Examine the data below and state how many lines contain "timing", offering no other words.

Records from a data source
○ ○ ○ ○ ○

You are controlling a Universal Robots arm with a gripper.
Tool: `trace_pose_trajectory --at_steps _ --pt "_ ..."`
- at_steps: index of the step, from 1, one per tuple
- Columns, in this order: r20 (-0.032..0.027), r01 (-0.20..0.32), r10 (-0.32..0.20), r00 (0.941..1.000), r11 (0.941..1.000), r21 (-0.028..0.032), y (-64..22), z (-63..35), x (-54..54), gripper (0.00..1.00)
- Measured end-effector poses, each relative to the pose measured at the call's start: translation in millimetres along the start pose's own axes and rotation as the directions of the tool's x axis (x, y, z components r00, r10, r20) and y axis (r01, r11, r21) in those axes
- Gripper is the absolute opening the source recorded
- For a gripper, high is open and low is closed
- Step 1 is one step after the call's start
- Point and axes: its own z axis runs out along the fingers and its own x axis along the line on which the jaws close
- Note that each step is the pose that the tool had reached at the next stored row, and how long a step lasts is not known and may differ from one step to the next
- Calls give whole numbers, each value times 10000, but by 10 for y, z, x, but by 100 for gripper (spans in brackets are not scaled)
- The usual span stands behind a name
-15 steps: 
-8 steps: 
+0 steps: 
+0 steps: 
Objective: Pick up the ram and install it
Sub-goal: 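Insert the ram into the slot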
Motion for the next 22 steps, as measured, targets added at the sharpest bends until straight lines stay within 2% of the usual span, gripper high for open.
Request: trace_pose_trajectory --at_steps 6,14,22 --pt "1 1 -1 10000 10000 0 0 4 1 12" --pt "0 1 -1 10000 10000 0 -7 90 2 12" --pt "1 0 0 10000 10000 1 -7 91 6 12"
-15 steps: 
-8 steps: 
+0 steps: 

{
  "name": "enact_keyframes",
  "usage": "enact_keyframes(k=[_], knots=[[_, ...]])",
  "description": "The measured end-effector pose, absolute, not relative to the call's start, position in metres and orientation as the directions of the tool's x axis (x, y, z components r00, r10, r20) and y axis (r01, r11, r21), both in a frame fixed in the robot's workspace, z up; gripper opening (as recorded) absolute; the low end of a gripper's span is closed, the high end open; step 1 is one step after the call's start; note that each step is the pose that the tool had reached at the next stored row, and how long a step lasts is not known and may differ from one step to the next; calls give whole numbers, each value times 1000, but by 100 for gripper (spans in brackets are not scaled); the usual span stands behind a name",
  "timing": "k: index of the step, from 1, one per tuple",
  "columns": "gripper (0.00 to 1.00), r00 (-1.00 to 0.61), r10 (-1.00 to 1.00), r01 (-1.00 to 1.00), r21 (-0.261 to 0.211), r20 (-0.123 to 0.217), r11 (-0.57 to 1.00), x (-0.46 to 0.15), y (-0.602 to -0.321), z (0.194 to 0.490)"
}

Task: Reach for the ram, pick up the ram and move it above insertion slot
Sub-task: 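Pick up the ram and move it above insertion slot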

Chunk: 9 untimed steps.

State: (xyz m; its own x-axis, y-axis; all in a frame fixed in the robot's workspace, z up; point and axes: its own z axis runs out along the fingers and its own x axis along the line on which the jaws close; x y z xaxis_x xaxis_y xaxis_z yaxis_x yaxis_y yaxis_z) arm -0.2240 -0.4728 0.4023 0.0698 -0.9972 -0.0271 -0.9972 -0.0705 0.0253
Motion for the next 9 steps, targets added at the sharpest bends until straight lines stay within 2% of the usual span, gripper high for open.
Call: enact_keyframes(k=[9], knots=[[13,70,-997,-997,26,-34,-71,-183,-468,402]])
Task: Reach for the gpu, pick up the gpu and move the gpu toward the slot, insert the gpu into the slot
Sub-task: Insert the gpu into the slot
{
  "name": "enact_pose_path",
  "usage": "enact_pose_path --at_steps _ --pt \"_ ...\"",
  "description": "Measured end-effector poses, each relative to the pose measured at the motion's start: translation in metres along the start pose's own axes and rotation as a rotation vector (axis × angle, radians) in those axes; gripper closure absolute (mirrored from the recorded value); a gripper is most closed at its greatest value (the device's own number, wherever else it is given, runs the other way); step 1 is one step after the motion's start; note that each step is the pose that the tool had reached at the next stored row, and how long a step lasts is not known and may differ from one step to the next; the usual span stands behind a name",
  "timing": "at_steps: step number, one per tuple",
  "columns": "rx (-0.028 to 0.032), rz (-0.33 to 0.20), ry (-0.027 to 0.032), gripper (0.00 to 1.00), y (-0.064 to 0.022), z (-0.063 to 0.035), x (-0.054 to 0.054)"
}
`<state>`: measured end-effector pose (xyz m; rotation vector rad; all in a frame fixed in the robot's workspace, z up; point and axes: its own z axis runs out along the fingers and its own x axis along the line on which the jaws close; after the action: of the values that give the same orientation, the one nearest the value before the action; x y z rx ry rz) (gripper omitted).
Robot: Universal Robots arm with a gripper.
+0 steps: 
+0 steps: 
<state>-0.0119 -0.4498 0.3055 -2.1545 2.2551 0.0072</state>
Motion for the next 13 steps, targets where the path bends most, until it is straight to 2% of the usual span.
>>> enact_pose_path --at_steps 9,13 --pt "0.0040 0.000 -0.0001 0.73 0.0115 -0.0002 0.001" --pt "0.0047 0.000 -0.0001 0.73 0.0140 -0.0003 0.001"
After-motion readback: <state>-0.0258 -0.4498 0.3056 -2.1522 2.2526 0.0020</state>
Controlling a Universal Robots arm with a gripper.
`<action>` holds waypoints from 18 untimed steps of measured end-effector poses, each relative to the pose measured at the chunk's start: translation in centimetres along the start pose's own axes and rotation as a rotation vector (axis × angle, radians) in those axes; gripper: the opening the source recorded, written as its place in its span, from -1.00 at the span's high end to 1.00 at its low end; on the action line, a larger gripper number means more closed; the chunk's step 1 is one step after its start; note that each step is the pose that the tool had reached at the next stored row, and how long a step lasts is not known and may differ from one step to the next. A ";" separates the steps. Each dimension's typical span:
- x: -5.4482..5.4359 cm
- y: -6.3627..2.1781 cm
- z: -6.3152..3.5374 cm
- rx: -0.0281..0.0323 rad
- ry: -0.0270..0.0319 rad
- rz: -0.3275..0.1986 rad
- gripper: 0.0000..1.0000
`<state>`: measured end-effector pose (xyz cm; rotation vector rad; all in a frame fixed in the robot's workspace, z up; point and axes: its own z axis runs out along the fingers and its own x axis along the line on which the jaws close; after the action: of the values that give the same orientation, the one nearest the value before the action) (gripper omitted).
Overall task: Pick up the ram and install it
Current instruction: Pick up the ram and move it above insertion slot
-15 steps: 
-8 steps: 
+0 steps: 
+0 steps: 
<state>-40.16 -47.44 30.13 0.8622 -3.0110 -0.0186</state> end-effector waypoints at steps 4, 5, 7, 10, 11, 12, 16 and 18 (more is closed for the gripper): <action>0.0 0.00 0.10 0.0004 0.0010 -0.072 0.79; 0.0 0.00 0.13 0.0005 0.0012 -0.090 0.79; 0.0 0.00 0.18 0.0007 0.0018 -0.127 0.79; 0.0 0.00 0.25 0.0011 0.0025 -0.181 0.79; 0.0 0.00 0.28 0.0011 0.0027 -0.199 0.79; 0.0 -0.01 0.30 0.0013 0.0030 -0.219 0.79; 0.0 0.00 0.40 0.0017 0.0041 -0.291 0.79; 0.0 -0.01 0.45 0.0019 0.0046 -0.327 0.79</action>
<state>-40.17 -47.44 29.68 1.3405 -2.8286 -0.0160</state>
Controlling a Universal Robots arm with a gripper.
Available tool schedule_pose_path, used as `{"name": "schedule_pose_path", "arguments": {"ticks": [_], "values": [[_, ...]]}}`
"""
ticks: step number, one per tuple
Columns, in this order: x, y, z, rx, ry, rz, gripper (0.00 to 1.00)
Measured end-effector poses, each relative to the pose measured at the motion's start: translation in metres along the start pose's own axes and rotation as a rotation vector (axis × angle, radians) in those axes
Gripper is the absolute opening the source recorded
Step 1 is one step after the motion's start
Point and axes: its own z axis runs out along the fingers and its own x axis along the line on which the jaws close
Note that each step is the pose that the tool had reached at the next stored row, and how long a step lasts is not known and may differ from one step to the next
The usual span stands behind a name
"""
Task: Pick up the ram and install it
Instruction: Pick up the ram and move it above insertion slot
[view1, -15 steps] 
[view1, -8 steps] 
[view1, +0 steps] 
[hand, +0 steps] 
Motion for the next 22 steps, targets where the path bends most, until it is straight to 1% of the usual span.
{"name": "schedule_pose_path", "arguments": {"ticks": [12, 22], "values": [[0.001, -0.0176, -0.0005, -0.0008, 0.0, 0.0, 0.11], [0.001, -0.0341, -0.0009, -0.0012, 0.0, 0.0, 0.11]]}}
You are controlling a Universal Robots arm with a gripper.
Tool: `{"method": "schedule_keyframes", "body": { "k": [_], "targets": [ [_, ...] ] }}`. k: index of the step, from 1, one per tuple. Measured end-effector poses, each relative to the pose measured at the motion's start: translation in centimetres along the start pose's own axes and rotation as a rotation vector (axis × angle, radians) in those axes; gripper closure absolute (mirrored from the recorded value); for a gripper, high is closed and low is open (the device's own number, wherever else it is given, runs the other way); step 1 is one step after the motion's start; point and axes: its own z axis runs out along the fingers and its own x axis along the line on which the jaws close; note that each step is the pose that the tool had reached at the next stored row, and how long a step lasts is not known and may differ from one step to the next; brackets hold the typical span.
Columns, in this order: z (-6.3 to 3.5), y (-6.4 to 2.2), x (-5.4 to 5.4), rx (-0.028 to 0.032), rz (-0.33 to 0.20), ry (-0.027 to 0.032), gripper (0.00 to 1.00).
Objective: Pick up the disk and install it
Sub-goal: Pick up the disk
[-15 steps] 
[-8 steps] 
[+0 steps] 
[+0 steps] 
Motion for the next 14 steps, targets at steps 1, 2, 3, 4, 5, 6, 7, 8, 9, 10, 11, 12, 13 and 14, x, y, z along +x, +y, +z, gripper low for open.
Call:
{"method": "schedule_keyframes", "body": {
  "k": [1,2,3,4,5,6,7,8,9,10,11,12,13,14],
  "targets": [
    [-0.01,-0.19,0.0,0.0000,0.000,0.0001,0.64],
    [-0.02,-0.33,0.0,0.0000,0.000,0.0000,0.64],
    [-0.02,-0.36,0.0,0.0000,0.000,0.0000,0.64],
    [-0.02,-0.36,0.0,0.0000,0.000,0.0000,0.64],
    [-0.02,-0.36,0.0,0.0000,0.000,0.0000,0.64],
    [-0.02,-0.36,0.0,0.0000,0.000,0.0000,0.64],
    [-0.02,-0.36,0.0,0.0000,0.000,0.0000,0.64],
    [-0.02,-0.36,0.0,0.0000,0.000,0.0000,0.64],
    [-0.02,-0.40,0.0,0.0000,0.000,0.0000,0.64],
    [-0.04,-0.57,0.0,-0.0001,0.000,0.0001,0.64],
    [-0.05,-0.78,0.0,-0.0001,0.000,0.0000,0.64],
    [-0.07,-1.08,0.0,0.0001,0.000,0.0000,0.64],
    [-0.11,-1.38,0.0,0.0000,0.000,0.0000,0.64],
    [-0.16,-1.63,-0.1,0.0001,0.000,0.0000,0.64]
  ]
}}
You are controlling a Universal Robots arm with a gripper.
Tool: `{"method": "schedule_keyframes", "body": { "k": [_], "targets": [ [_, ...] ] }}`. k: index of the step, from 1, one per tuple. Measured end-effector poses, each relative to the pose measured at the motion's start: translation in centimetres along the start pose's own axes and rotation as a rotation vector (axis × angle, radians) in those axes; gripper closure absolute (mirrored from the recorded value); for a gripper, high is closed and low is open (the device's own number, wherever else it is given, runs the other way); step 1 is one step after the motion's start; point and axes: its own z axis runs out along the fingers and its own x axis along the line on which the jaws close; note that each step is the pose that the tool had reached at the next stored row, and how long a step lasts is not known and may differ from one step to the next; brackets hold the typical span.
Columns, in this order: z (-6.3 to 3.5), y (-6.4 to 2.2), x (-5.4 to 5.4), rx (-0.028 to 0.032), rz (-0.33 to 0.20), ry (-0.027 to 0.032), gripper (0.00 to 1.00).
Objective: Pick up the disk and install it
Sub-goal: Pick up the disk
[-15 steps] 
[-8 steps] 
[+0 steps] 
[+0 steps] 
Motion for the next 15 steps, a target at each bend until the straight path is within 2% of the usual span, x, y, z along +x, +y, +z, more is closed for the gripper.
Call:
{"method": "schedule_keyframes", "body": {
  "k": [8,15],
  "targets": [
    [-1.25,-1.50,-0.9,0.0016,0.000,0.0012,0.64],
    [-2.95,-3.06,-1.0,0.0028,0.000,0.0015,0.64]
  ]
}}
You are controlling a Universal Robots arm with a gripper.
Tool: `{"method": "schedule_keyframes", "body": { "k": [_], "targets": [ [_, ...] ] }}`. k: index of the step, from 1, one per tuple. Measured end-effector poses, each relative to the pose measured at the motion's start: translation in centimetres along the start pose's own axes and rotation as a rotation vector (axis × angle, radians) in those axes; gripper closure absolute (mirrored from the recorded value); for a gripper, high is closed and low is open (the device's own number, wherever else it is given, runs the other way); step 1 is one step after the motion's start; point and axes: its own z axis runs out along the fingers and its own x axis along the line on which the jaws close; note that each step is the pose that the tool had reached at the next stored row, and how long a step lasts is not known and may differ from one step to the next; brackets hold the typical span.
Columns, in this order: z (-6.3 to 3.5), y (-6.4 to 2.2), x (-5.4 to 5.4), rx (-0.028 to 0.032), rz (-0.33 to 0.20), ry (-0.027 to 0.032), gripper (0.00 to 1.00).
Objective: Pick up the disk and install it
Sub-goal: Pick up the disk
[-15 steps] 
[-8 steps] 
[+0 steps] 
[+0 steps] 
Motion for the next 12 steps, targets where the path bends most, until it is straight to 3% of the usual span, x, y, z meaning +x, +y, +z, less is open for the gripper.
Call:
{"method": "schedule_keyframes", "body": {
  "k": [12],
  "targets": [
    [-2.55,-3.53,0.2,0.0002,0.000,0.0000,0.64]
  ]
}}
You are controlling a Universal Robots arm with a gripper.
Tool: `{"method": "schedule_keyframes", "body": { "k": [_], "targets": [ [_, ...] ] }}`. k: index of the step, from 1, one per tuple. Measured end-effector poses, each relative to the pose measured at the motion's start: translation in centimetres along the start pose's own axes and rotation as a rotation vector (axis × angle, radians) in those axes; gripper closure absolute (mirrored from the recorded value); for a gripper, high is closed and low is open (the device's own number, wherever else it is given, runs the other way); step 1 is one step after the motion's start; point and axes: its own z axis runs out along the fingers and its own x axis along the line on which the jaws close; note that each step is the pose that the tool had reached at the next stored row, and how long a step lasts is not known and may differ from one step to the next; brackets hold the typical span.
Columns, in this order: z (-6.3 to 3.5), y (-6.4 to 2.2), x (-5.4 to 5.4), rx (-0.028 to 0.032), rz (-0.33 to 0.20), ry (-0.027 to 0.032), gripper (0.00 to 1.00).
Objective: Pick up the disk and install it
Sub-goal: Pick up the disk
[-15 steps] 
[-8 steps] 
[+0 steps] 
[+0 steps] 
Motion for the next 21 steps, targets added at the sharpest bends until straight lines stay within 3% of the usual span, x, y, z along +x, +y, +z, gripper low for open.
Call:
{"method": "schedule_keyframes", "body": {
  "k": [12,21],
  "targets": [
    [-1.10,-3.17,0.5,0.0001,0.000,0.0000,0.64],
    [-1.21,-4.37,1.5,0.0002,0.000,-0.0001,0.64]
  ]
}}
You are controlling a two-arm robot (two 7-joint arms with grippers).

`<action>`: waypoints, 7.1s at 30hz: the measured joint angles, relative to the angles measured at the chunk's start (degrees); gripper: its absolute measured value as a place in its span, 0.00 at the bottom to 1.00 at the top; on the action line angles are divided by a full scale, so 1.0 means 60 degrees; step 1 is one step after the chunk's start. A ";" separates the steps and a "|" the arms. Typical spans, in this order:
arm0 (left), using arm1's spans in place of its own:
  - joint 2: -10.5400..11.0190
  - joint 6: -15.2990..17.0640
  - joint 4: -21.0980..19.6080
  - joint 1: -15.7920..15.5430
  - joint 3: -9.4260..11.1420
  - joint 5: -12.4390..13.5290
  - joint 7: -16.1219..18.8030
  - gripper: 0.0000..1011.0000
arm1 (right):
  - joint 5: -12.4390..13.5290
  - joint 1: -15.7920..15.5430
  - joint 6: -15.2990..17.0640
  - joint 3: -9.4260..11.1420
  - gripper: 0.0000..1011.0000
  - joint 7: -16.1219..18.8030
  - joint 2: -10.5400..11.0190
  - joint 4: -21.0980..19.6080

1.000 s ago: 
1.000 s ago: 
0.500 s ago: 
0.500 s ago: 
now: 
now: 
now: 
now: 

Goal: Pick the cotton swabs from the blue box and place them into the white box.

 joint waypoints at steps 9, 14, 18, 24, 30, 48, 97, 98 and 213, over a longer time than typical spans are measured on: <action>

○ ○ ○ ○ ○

▶ _RESPONSE FOR THIS EXERCISE_: 2